Labor imenso também é compreender porque os homens da vila tanto evitavam a mágica da vida e preferiam interpretações simples dos fatos cotidianos. A evaporação é um processo tão mais cor pastel do que a crença na cor da vida das gotículas e na vontade própria delas. E é difícil de compreender esta opção pois à vida, é a mágica que dá cor. A mágica e os sentimentos e se esta história se deu é justamente porque houve um dia uma noite com a cor da solidão: o azul pálido, a mesma cor de Rebeca e das gotas reunidas no grande mar, e das estrelas brilhando no negro céu, e da lua em certas noites de frio quando os homens cruzam as ruas e cortam o vento cortante. Se há esta história, é porque um dia houve mágica apesar das mentes obscuras não terem querido vê-la. Mas depois de toda a cor e do ruído que houve aquela noite, as mentes se abriram e viram e Rebeca, como sabemos, virou Santa.

Talvez pela mente estreita dos homens, com o tempo a água do mar começou a sentir-se desacredita deles.
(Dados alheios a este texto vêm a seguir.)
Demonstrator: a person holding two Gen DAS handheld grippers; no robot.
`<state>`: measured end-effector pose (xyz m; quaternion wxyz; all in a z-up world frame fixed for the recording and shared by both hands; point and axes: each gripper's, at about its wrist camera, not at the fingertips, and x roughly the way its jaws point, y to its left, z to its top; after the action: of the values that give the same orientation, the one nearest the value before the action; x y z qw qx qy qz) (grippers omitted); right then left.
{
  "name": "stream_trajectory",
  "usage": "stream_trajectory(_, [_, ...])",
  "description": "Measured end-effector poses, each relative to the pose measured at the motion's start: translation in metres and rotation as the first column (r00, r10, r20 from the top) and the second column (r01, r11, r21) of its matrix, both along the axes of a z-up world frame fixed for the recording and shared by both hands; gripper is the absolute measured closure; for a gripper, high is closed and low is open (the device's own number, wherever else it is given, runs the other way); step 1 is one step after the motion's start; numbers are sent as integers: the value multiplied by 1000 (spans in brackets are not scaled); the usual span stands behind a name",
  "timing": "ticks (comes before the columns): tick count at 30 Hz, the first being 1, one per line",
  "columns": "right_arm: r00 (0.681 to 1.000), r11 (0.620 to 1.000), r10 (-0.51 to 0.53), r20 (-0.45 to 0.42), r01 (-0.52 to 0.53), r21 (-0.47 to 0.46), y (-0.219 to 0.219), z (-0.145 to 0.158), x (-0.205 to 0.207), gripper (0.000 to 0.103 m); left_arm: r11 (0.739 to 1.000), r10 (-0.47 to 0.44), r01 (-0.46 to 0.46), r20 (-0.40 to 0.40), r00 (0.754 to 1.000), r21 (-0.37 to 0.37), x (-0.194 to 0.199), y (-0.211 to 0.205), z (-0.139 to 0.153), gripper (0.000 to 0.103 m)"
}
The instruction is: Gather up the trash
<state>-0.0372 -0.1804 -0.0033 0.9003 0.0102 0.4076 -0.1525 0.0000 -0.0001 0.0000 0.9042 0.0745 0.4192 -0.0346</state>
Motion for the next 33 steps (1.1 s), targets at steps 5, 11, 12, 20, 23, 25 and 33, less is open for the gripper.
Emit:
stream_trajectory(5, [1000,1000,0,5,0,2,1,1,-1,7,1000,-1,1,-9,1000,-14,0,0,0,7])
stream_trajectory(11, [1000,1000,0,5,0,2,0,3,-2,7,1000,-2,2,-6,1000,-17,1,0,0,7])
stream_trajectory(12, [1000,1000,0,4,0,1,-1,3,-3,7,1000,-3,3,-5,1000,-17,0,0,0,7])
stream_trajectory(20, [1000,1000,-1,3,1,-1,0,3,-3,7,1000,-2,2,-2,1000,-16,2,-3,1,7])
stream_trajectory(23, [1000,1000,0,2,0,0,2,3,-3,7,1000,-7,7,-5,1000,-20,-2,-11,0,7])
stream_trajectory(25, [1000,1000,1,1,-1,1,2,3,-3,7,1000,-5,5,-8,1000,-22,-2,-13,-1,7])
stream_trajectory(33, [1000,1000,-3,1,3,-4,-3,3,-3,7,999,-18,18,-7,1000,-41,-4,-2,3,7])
Não era agradável vê-los falando dela sempre em relação ao mar. Além do mais, não haveria mar sem ela! Pensou em isolar-se da humanidade, mas isso significaria muitas perdas. Foi quando decidiu, num ímpeto, a adentrar as ruas da cidade todas as noites misturada ao vento frio, fazendo-se notar pelos transeuntes.

No começo, obteve o êxito esperado. Todos aqueles que saíam as ruas à noite falavam dela. Dela tão unicamente. Não misturada ao mar, vinha nas conversas: “Mas que neblina enjoada”, ouvir uma vez um jovem rapaz falando. Era Pedro Villasboas. E tanto fez persegui-lo que o rapaz, tão logo pode, mudou-se para o interior, onde a brisa enregelante não o pode perseguir. Sem saber, a água estragou os sonhos de uma jovem menina de doze anos, bastante adoentada, que era apaixonada pelo rapaz mesmo sem nunca ter sido notada por ele. Menos ainda sabia a água que esta menina seria, no futuro, o seu destino.